The only reason “Tusk” didn’t go straight to video as a schlocky B-flick with a built-in cult following is the same reason it exists in the first place: Kevin Smith. The director has been making movies on the cheap for 20 years, since he shot “Clerks” for less than 30 grand and launched a mini-empire of geek-fueled slackerdom. He also wrote “Tusk,” off an extended riff that started on his podcast, and made it for a modest $3 million. What emerges doesn’t feel like anything the director has done before. It’s quite respectable low-budget horror — thanks largely to a creeptastic turn by Michael Parks as a stately shut-in — casseroled with honest laughs and dollops of pathos. If you find a more unsettling movie at a multiplex this fall, mercy on your soul.
Justin Long (you’ve heard him say “I’m a Mac” ad nauseam) plays a wiseass podcaster named Wallace, who along with his buddy Teddy (Haley Joel “I see dead people” Osment, all grown up) has built quite a following, mostly by jabbering about Internet flotsam. He flies to Manitoba to interview a kid who’d injured himself in a viral video, only to arrive in Winnipeg and find it’s a no-go. Scrambling for a backup he hits upon a curious flier that advertises a place to stay in exchange for help around an old man’s house — but he calls up to hear the guy talk about his life, which the flier makes sound like pulp-novel outtakes of war and the high seas.
The old man (Parks) doesn’t disappoint, welcoming Wallace into his countryside mansion and regaling him with tales of manly adventurism. We learn during this discourse — through which Wallace, trying to be ingratiating, remains oblivious to a hint of swirling danger — that the aging seafarer has an enduring affinity for a certain elephantine-flippered Arctic sea mammal. Without spoiling things here, after a bit of yadda yadda and some goo goo j’goob, you’ll never look at a walrus the same way again.

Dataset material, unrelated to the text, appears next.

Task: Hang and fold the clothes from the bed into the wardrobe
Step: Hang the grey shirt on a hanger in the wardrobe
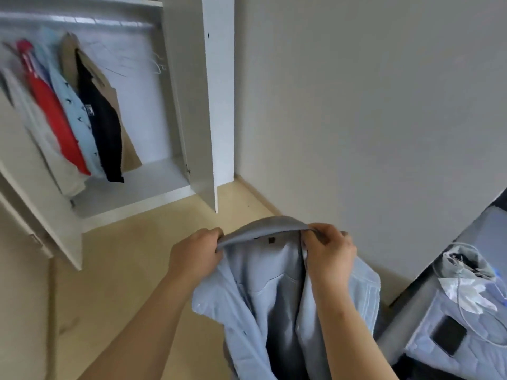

Smith’s characters have always been discursive, talky sorts, and in “Tusk,” he gives them range to jabber. Surely this is, in part, tactical: Long conversations obviate scene changes, and when you’re making a feature film for peanuts, it’s better to give your podcaster a few more lines than to, for instance, blow up a stadium. The director at one point apparently considered Quentin Tarantino for the role of the hermit, and you can see that admiration in the Tarantinoesque pacing of scenes and nested anecdotes within long stretches of dialogue. By the time Johnny Depp arrives, unrecognizable as a Quebecois homicide inspector, a tilted air of dark comedy has settled over what could have remained a fairly straight-ahead horror tale. And once he gets a burger in him, he, too, is content to prattle on.
Its reliance on the perversely funny and on deeper character stories makes “Tusk” curiously sinister. Even Wallace’s girlfriend, played by Genesis Rodriguez, a typical throwaway part in a movie of this ilk, carries enough backstory that you give a damn about her, and about her affable rake of a boyfriend. “Tusk” gets away with being so relentlessly weird because it manages to create a functional, believable world that it then distorts, gruesomely and joyfully. Rarely does a movie so succeed in becoming what it wanted, even when the goal is no more ambitious than to realize a laughing-gas nightmare on the Canadian prairie.